VerSaChI: Finding Statistically Significant Subgraph Matches using Chebyshev’s Inequality
Published in CIKM 2021: The 30th {ACM} International Conference on Information and Knowledge Management, Virtual Event, Queensland, Australia, 2021
Approximate subgraph matching, an important primitive for many applications like question answering, community detection, and motif discovery, often involves large labeled graphs such as knowledge graphs, social networks, and protein sequences. Effective methods for extracting matching subgraphs, in terms of label and structural similarities to a query, should depict accuracy, computational efficiency, and robustness to noise. In this paper, we propose VerSaChI for finding the top-k most similar subgraphs based on 2-hop label and structural overlap similarity with the query.
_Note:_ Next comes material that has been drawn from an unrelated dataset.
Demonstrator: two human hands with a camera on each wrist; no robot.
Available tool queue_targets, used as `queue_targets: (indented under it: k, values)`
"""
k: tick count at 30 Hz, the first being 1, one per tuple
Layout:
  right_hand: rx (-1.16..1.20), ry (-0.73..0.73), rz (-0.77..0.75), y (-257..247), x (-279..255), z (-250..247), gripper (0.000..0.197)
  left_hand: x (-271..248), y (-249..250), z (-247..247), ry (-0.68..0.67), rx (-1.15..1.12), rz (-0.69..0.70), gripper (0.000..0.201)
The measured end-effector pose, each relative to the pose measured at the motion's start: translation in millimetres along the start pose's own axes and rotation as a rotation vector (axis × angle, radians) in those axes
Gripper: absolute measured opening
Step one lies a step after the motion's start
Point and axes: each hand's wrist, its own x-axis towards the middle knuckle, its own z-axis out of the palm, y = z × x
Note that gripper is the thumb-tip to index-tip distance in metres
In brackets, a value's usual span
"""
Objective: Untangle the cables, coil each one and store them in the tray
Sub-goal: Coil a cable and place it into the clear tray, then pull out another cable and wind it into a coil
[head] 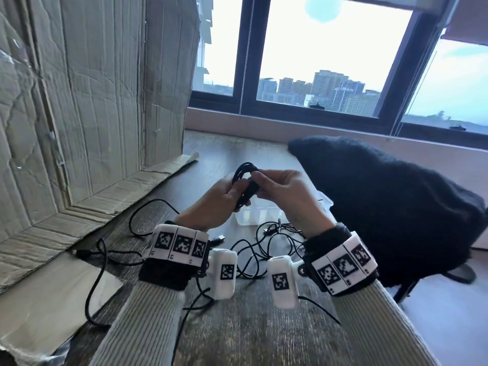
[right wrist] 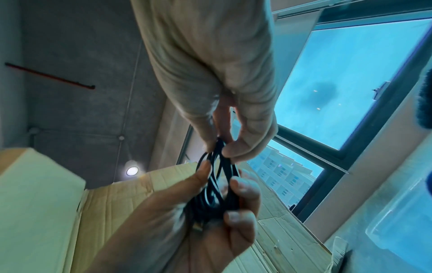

The similarity is characterized using Chebyshev’s inequality to compute the chi-square statistical significance for measuring the degree of matching of the subgraphs. Experiments on real-life graph datasets showcase significant improvements in terms of accuracy compared to state-of-the-art methods, as well as robustness to noise.
Recommended citation:
VerSaChI: Finding Statistically Significant Subgraph Matches using Chebyshev’s Inequality”, Shubhangi Agarwal, Sourav Dutta and Arnab Bhattacharya, Proceedings of the International Conference on Information and Knowledge Management (CIKM), 2021, pages 2812-2816, Australia.